Published on: February 4, 2015by Kate McMahon
While there is only one snow-delayed victory parade scheduled to take place today, the New England Patriots weren’t the only winners in Super Bowl XLIX.
Twitter, Facebook, NBC and a diverse cross-section of advertisers continue to bask in the thrill of victory. On the flip side, a controversial Nationwide insurance commercial is still being scrutinized alongside Seattle’s last, calamitous play-call.
In addition to historic TV ratings, the Sunday night game set Super Bowl
records on Twitter and Facebook. The closely contested match-up generated 28.4 million tweets – 3.6 million more than last year – and some 65 million Facebook users shared 265 million posts, links and comments during the game.
Advertisers that shelled out $4.5 million for a 30-second spot can thank social media for keeping their brand in the conversation long after the last snap, or in the Seahawks’ case, the final crushing interception.
Back in the day, Super Bowl ad was just that – a one-time commercial aired during television’s biggest spectacle. Now many of the ads are previewed, reviewed and replayed everywhere before the big game. And even pulled before airing, as was the case with the GoDaddy spoof of the Budweiser puppy love commercials. (While I typically find GoDaddy’s standard sexist ads offensive and boorish, I would agree with Content Guy that this commercial was actually funny and on point.)
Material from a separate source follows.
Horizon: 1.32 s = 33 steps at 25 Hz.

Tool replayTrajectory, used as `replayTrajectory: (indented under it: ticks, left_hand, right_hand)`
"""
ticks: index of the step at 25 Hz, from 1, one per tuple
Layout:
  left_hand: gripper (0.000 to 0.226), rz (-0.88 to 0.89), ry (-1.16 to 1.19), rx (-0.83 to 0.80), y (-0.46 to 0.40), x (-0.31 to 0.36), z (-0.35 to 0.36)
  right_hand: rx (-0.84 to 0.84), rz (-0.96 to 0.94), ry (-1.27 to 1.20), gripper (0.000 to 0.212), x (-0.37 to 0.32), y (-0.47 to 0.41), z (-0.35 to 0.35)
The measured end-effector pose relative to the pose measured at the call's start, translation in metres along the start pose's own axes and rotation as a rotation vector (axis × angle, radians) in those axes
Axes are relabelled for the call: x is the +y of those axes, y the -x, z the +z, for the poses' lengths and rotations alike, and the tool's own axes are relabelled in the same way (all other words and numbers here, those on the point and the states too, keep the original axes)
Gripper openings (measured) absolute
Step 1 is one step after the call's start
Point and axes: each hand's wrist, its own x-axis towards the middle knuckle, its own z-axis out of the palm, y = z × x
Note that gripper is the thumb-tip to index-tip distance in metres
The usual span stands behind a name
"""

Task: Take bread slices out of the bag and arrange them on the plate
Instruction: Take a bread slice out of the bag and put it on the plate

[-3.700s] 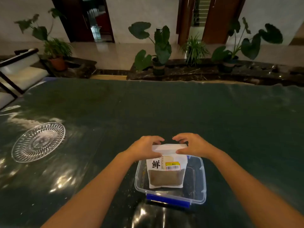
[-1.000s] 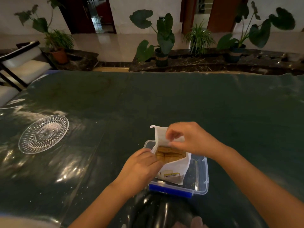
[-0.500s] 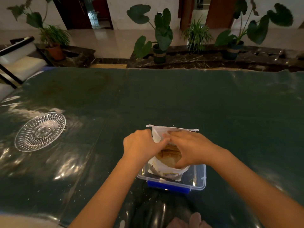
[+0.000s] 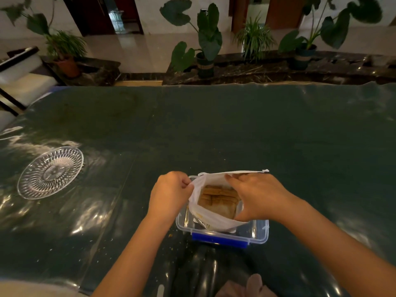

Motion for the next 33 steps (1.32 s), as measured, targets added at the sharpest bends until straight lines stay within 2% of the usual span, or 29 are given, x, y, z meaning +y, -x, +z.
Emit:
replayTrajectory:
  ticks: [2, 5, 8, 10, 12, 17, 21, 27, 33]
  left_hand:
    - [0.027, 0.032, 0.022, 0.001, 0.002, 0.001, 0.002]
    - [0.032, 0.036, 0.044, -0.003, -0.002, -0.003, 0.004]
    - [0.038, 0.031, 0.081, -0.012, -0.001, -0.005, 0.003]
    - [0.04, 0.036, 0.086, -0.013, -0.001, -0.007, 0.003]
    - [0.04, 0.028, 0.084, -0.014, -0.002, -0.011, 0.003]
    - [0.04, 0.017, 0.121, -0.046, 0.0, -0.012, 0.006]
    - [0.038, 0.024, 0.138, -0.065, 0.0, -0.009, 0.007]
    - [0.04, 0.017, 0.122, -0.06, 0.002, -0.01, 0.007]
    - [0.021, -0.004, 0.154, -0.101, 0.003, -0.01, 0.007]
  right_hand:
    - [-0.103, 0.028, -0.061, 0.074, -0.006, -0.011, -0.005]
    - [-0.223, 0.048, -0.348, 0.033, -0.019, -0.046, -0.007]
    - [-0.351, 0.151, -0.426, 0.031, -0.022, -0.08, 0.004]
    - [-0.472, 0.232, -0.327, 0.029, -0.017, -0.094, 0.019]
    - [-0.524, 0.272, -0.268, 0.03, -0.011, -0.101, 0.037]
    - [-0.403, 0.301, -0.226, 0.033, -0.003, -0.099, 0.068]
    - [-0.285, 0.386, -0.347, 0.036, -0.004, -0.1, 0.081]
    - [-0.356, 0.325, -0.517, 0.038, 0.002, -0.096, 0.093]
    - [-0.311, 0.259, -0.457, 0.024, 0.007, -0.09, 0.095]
Today, social metric analytics can pinpoint which ads were buzz-worthy, for better or worse.
Not surprisingly, the warm-and-fuzzy Budweiser lost-puppy-rescued-by-Clydesdales ad was the most shared spot online, most popular on TiVo, and voted best national Super Bowl commercial by viewers on Hulu’s AdZone. By mid-day yesterday, it had a stunning 24 million views on YouTube.
The #bestbuds commercial was eclipsed in one category by Always’ #LikeAGirl campaign, which generated the most social action with 408,000 mentions during the game, according to the firm Amobee. Even though the girl-empowering video debuted on YouTube (and MNB) last year, the Twittersphere celebrated its introduction to a national TV audience. I completely agree.
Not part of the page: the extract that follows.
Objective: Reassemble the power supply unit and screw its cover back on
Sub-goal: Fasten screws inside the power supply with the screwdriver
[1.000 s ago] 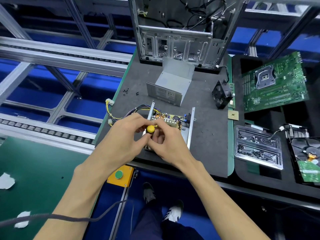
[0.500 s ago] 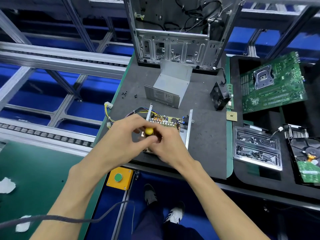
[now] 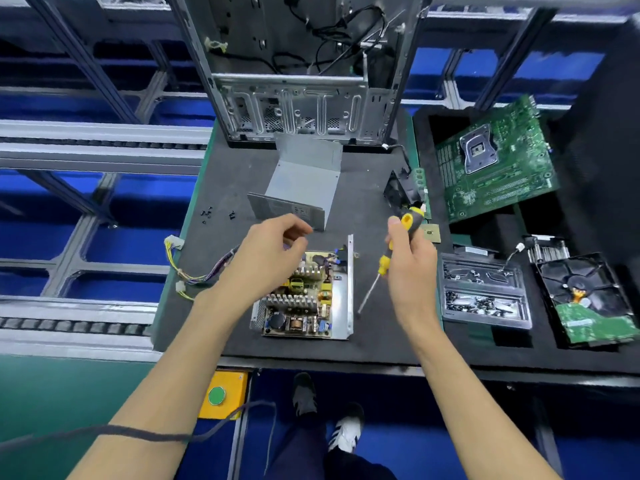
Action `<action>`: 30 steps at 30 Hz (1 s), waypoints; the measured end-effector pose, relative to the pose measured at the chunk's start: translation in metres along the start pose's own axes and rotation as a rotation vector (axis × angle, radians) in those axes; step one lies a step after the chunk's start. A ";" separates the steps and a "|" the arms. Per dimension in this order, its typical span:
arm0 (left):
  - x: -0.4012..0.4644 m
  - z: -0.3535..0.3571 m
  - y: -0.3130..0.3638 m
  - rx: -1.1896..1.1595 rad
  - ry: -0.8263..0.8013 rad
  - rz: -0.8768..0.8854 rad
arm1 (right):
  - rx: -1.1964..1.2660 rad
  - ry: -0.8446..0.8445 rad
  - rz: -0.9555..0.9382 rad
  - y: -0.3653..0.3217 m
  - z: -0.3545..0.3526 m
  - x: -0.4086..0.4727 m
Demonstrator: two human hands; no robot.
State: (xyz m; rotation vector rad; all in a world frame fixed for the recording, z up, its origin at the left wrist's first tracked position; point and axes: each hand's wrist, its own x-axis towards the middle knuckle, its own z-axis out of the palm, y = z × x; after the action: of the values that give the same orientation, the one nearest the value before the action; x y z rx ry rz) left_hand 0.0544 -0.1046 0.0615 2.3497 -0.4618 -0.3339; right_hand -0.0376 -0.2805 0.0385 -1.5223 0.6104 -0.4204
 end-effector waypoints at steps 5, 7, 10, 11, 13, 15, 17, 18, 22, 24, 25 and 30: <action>0.028 0.009 -0.008 0.035 0.049 0.004 | -0.004 0.018 0.078 0.001 0.002 0.006; 0.037 -0.001 -0.022 0.022 0.166 -0.051 | -0.041 0.016 0.079 -0.001 0.009 0.009; 0.049 -0.024 -0.052 0.005 0.315 -0.162 | -0.034 -0.013 0.066 -0.007 0.028 0.012; 0.051 -0.032 -0.063 -0.003 0.348 -0.203 | -0.016 -0.029 0.052 -0.010 0.035 0.013; 0.054 -0.046 -0.087 -0.020 0.374 -0.296 | 0.015 -0.063 0.034 -0.014 0.052 0.015; 0.054 -0.056 -0.110 -0.033 0.367 -0.378 | 0.054 -0.104 0.048 -0.017 0.068 0.017; 0.055 -0.062 -0.131 -0.040 0.353 -0.434 | 0.065 -0.133 0.073 -0.021 0.086 0.020; 0.056 -0.063 -0.139 -0.035 0.344 -0.452 | 0.065 -0.142 0.084 -0.022 0.095 0.022; 0.063 -0.062 -0.167 -0.021 0.310 -0.485 | 0.059 -0.165 0.101 -0.025 0.124 0.029; 0.067 -0.060 -0.175 -0.009 0.288 -0.482 | 0.064 -0.180 0.105 -0.026 0.135 0.031; 0.069 -0.059 -0.178 -0.006 0.279 -0.475 | 0.061 -0.185 0.104 -0.026 0.140 0.033; 0.079 -0.057 -0.183 0.024 0.269 -0.396 | 0.043 -0.187 0.121 -0.023 0.155 0.041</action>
State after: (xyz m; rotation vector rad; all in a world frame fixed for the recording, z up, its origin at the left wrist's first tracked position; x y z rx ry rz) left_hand 0.1892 0.0215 -0.0325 2.4550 0.1319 -0.1871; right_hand 0.0915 -0.1828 0.0489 -1.4564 0.5396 -0.1951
Also feelin’ the love from viewers: McDonalds, CocaCola, Skittles, Fiat, Dove for Men and Doritos.
The buzz kill of the night award went to Nationwide for what is being called the “dead kid” ad. The safety awareness promo, featuring a young boy listing all of the life events he will miss due to a preventable childhood accident, generated over 230,000 social mentions during the game. Almost two-thirds were negative, a quarter neutral and just 12% positive.
Nationwide defended the ad, saying it was meant to promote the company’s Make Safe Happen program and thousands of consumers went to its website during the game.
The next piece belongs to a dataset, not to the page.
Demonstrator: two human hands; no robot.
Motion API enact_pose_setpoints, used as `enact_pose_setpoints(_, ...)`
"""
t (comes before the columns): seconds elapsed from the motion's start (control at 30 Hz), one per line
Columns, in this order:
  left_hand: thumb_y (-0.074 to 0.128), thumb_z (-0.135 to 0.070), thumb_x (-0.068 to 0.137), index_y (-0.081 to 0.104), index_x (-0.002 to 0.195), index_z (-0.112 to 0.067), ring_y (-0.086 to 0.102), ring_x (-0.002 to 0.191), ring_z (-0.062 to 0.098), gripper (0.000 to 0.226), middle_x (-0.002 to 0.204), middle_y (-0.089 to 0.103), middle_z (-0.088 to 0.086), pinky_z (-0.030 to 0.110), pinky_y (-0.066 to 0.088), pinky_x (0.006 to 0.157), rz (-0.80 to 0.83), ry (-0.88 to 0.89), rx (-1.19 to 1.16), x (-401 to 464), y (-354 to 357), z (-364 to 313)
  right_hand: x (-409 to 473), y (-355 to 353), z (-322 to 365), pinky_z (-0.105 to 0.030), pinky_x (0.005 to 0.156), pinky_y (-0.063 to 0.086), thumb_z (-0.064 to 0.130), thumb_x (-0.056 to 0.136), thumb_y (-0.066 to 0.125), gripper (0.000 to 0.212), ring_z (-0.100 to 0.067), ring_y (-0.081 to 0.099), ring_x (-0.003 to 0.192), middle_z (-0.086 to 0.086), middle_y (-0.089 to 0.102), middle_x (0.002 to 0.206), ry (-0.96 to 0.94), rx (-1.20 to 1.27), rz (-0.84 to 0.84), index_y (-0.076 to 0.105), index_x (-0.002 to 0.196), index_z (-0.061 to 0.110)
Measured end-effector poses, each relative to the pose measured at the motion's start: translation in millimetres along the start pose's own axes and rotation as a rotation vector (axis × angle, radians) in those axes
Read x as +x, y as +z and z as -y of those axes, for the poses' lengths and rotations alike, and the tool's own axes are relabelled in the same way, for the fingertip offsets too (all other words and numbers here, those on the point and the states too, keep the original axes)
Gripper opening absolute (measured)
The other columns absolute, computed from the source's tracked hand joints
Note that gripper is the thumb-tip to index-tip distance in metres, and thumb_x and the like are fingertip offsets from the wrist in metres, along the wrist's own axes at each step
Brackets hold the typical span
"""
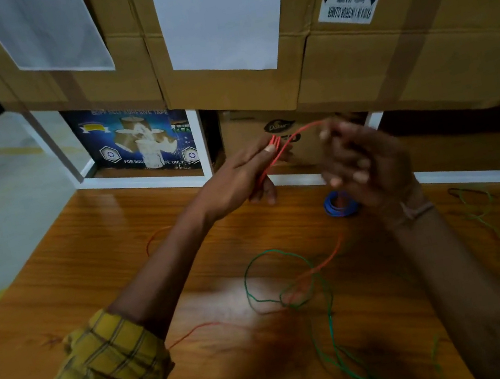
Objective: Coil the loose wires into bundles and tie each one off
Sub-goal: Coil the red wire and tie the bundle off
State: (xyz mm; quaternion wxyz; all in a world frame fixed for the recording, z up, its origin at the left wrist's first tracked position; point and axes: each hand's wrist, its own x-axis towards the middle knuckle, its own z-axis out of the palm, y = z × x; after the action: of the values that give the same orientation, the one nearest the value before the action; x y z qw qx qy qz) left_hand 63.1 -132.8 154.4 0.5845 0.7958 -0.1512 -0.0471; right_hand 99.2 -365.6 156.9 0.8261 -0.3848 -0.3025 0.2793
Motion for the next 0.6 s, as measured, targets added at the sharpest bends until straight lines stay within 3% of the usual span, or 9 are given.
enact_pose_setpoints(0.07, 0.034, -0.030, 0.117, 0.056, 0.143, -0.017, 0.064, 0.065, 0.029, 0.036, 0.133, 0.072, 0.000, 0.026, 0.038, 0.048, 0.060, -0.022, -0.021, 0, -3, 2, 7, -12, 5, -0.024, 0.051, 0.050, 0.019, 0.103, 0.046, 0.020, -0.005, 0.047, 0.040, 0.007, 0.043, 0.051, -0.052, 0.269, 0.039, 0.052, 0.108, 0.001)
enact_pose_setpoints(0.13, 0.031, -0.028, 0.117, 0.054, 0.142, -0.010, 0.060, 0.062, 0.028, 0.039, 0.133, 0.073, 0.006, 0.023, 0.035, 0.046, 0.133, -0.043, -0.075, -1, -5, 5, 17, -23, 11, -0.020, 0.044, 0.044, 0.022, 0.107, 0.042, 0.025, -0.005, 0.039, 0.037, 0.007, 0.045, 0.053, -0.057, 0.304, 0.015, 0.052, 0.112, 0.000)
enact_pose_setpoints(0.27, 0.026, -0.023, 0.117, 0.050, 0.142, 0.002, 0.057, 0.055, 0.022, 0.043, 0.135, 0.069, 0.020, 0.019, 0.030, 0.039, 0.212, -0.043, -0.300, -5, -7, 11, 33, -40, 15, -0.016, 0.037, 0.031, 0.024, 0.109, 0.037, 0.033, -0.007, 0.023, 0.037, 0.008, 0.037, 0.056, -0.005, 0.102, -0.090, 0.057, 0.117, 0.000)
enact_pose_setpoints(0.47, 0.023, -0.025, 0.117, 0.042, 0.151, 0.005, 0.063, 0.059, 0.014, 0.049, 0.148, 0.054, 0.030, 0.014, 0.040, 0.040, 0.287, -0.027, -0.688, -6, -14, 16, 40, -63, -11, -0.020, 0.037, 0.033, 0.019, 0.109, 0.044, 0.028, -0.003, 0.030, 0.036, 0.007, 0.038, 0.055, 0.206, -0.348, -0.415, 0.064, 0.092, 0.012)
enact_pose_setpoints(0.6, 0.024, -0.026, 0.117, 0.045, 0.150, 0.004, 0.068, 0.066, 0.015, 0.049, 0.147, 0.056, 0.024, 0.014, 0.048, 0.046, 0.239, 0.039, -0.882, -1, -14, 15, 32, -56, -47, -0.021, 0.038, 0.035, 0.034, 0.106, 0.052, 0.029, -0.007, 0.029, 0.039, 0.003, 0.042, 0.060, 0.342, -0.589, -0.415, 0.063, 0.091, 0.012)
"We're not sorry. We did not set out to bum people out who were watching the Super Bowl," Matt Jauchius, chief marketing officer at Nationwide, told USA Today. "This conversation (about child safety) was not taking place before Sunday. If the commercial saves one child's life, it's worth it."
I think there are two takeaways here. One: If Nationwide can turn this into a real conversation, drive consumer awareness and affect change, then airing the ad was worth all of the social media blowback. It is actually a huge opportunity in spite of the negativity.
Two: Social media has changed the way we watch the Super Bowl - and shop and communicate. Retailers, marketers and service providers that do not embrace these fast-changing platforms to connect with consumers are clearly making the wrong play-call.